**Problem description**. Only the lines with the string "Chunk" are needed; return each of them from the entries below.

**Given records**.
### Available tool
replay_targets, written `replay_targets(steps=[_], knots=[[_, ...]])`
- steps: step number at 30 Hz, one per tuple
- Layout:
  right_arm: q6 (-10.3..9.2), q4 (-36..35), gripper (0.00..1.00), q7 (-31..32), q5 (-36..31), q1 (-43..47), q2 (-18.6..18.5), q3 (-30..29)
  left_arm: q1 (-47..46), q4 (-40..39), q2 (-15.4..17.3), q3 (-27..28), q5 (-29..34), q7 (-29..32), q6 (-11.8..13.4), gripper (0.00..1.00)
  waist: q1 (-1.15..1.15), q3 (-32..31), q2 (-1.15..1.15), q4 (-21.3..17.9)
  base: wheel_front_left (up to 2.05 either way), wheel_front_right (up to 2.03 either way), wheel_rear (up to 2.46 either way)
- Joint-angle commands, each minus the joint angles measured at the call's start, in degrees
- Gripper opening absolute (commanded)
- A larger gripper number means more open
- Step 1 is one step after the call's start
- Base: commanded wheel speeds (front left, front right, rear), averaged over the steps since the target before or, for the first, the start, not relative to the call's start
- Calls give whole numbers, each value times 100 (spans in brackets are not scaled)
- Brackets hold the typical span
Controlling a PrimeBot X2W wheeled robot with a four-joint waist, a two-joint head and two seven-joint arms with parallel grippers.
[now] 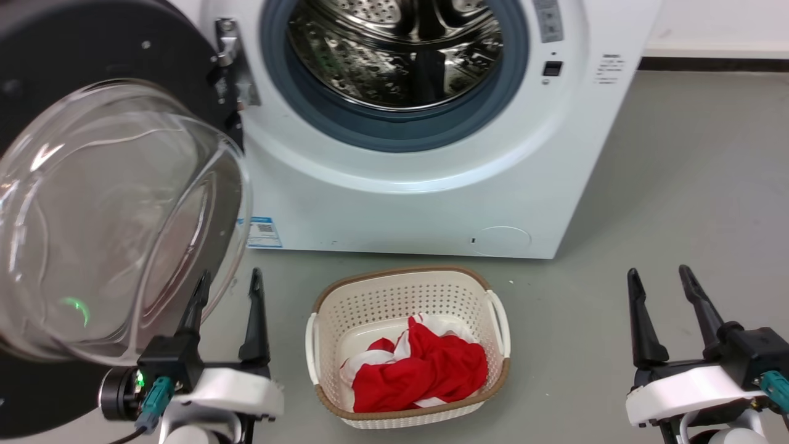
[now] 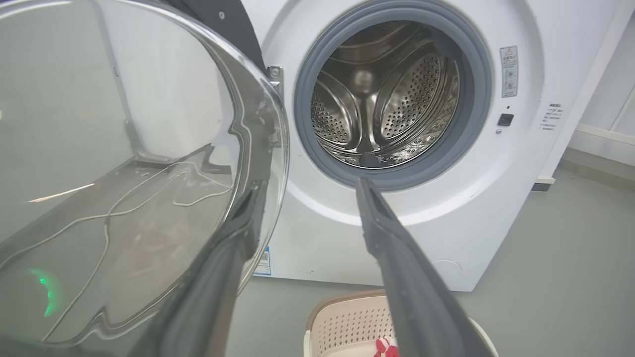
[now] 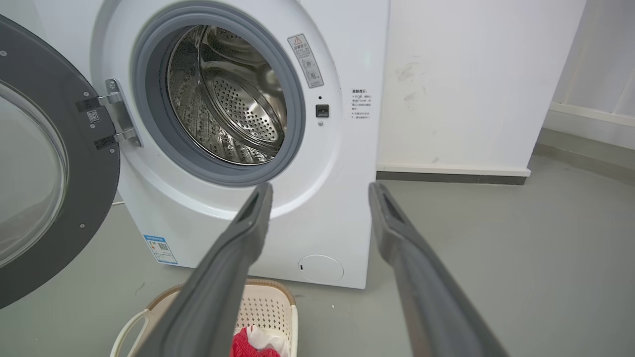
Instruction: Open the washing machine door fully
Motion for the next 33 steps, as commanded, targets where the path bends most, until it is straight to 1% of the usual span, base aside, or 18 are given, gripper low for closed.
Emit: replay_targets(steps=[1,7,13,22,33], knots=[[-4,-67,100,1,-21,-6,7,-18,-128,3,-51,20,61,-14,-34,100,0,6,0,-111,0,0,0],[-4,-205,100,31,-42,93,8,-60,-306,-56,-254,147,260,-14,-98,100,0,-21,0,-329,0,0,0],[-4,-253,100,41,-42,166,7,-1,-178,-75,-345,272,494,-14,-114,100,0,-44,0,-430,0,0,0],[-4,-75,100,49,-12,191,7,127,-115,168,-421,383,682,-14,-209,100,0,-41,0,-437,0,0,0],[-4,-100,100,38,-56,124,7,99,-152,168,-494,481,822,-14,-307,100,0,-39,0,-445,0,0,0]])
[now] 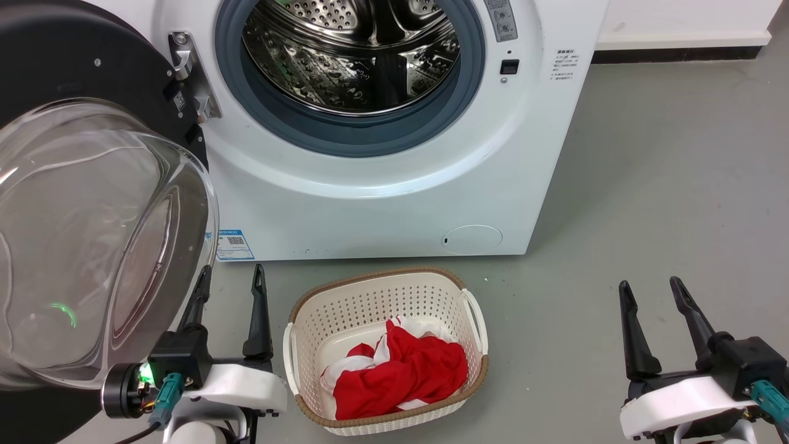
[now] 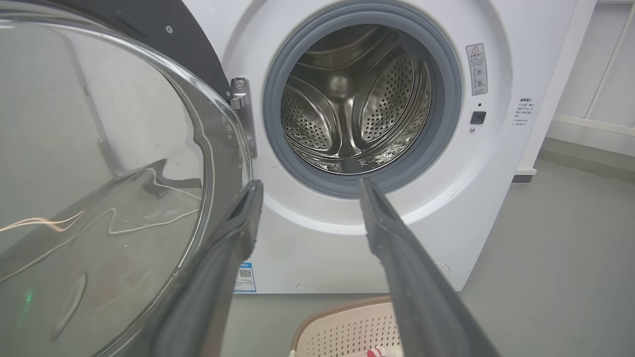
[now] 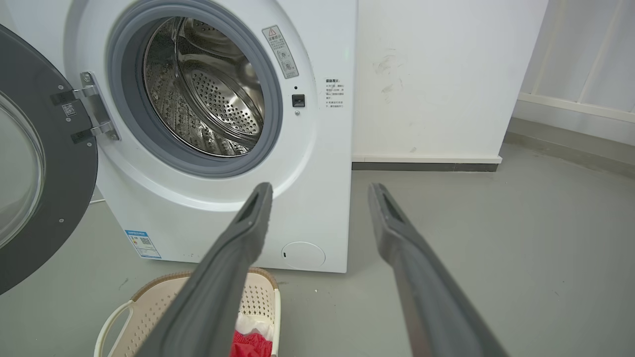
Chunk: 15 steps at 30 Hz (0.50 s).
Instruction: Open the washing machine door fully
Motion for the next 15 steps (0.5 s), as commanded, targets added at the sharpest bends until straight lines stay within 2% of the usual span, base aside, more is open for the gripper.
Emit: replay_targets(steps=[1,10,11,15], knots=[[-4,-11,100,-18,-26,-56,7,-3,-21,10,-16,19,42,-14,-25,100,0,3,0,0,0,0,0],[-4,17,100,-24,17,-64,7,-7,-9,44,-63,82,90,-14,-67,100,0,-6,0,3,0,0,0],[-4,20,0,-25,22,-60,7,-4,0,51,-70,86,92,-14,-75,0,0,-10,0,3,0,0,0],[0,117,0,7,141,71,1,18,11,206,-51,98,-96,69,-82,0,0,-12,0,5,0,0,0]])
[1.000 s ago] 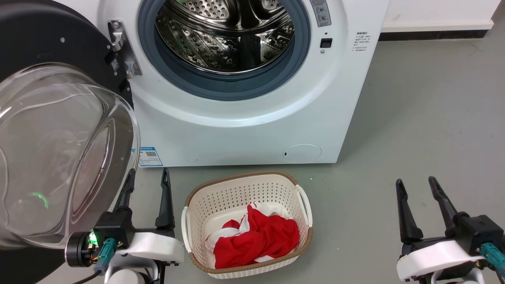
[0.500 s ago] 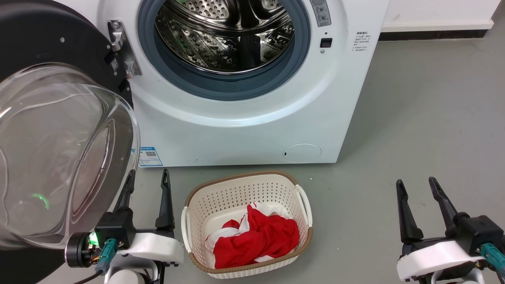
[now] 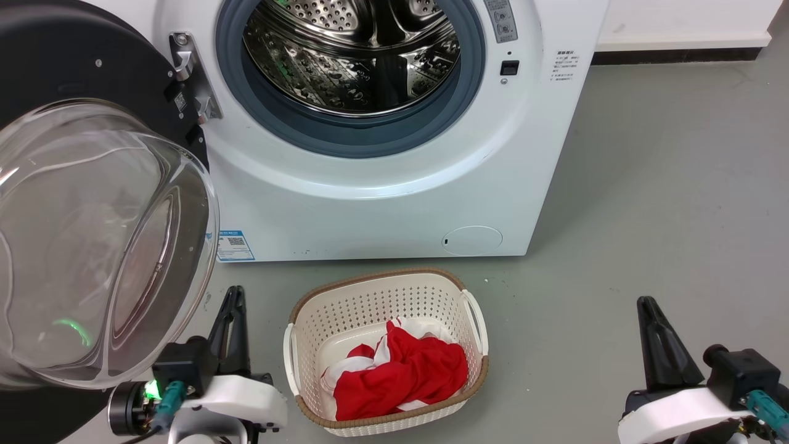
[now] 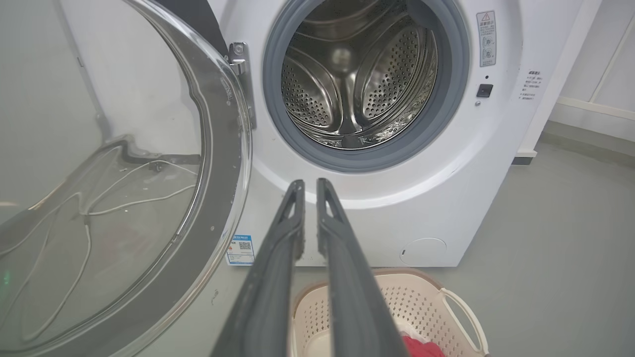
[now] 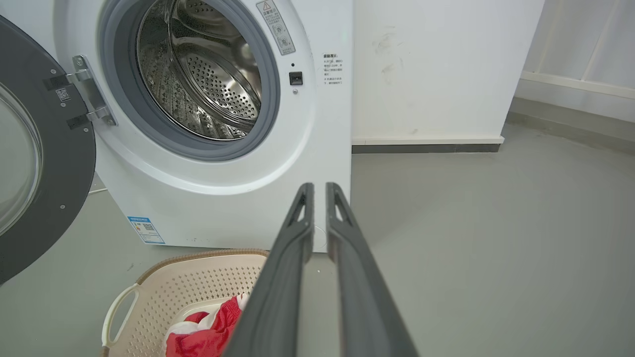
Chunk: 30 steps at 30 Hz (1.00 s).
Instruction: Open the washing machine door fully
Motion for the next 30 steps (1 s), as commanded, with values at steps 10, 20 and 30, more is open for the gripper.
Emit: replay_targets(steps=[10,20,30], knots=[[0,64,0,195,1344,-169,-56,0,-133,1,-20,180,-1237,317,-155,0,0,-22,0,14,0,0,0],[-1,190,0,363,2433,-276,-91,-8,-136,23,-37,270,-2267,547,-277,0,0,-44,0,27,0,0,0],[-1,300,0,521,3394,-358,-115,-27,-160,64,-53,365,-3186,771,-386,0,0,-65,0,40,0,0,0]])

**Solution**.
Chunk: 15 steps at 30 Hz (0.50 s).
Chunk: 30 steps at 30 Hz (1.00 s).

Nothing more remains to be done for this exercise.